> WHAT YOU SHOULD DO:
Produce an exact transcription of the data, with the images left out.

PROVIDED MATERIAL Start Marker

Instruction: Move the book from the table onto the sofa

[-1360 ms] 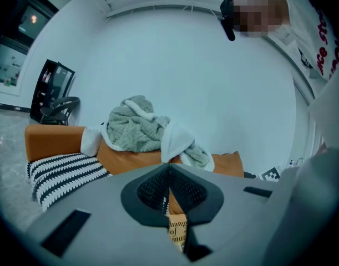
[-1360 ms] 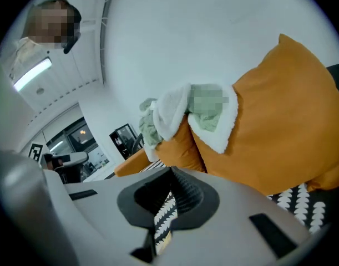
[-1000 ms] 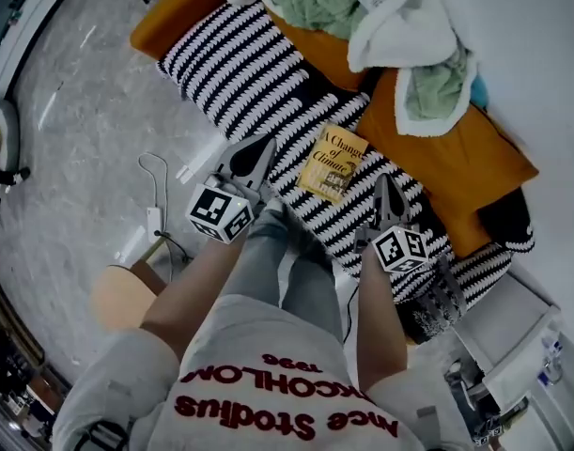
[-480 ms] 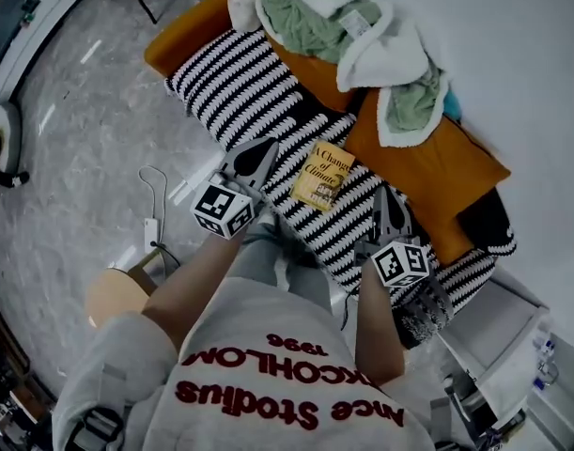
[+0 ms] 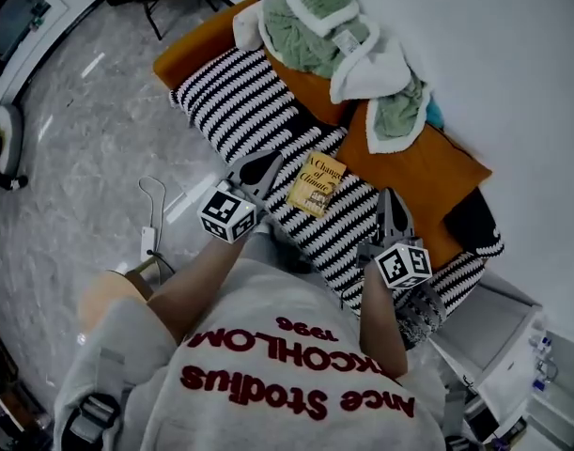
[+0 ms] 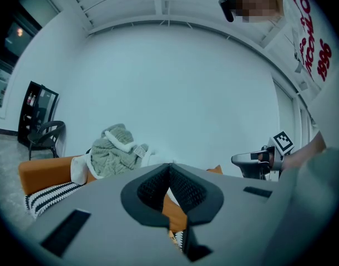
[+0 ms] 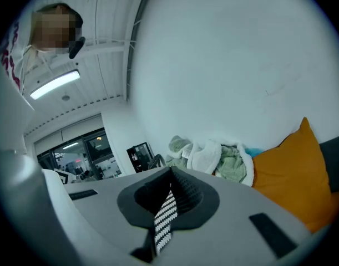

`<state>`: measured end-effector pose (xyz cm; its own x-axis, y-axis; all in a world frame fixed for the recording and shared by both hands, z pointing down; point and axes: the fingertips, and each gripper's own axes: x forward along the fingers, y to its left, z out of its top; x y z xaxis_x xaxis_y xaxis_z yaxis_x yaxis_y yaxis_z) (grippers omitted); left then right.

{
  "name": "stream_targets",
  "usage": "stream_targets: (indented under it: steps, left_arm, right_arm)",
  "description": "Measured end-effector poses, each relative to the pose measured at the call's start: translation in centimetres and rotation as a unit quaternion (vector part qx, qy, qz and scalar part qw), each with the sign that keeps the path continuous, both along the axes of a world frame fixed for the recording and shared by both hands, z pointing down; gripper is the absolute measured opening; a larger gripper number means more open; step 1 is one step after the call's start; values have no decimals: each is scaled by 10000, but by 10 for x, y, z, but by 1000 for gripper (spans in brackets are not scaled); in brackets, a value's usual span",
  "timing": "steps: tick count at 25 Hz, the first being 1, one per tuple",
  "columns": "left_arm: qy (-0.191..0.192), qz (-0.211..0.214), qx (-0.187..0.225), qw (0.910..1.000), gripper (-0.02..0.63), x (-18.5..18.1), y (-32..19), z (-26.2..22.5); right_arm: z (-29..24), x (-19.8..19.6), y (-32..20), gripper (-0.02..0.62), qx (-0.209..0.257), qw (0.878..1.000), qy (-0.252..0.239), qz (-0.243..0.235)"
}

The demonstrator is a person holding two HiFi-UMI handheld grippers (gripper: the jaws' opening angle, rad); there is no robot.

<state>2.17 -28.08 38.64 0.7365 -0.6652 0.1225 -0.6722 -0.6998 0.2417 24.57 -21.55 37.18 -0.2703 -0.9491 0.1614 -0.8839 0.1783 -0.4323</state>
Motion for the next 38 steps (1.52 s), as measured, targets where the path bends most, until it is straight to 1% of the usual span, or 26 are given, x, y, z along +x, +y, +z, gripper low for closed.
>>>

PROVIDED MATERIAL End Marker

> SOLVED PROBLEM:
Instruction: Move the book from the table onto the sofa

[-1360 ms] 
[-1360 ms] 
[-1000 ms] 
[-480 ms] 
[+0 ms] 
[+0 ms] 
[+0 ms] 

`<state>`: measured end-effector pose (xyz cm; its own x-axis, y-axis; all in a world frame fixed for the recording and shared by both hands, z pointing down; point and axes: the fingertips, and each gripper's own axes: x forward along the fingers, y to its left, z out of its top; x y z xaxis_x xaxis_y xaxis_z yaxis_x yaxis_y yaxis_z) (grippers omitted); left then right.

{
  "name": "stream_targets",
  "usage": "stream_targets: (indented under it: steps, left_arm, right_arm)",
  "description": "Measured end-effector poses, each relative to the pose measured at the call's start: translation in centimetres and rotation as a unit quaternion (vector part qx, qy, qz and scalar part qw), each with the sign that keeps the path continuous, both along the axes of a world frame fixed for the recording and shared by both hands, z pointing down; gripper is the absolute measured opening; a larger gripper number means more open; step 1 is one step after the call's start; values have no decimals: each is scaled by 10000, but by 10 for x, y, z, but by 1000 for gripper (spans in brackets are not scaled); in brackets, a value's usual span",
  "timing": "steps: tick count at 25 Hz, the first being 1, one per tuple",
  "columns": "left_arm: qy (-0.191..0.192), qz (-0.211..0.214), qx (-0.187..0.225), qw (0.910..1.000), gripper (-0.02..0.63), x (-18.5..18.1), y (-32..19), z (-26.2..22.5); right_arm: z (-29..24), x (-19.8..19.6), y (-32..20), gripper (-0.02..0.62), qx (-0.209..0.257), qw (0.878..1.000), qy (-0.252..0.239), qz (-0.243..0.235)"
}

The demonstrator is a person holding two HiFi-UMI handheld grippers (gripper: the jaws' opening angle, rad); there is no robot.

<state>2.17 -28.08 38.64 0.7365 -0.6652 0.1225 -0.6722 -0.6998 0.2417 24.57 -21.55 37.18 -0.2703 -0.9491 0.1614 -0.8839 0.1783 -0.4323</state>
Motion for the next 38 steps (1.52 s), as measured, targets where the path bends most, until it is straight to 1% of the usual span, or 26 are given, x, y, z along +x, +y, +z, gripper low for closed.
>>>

That completes the output.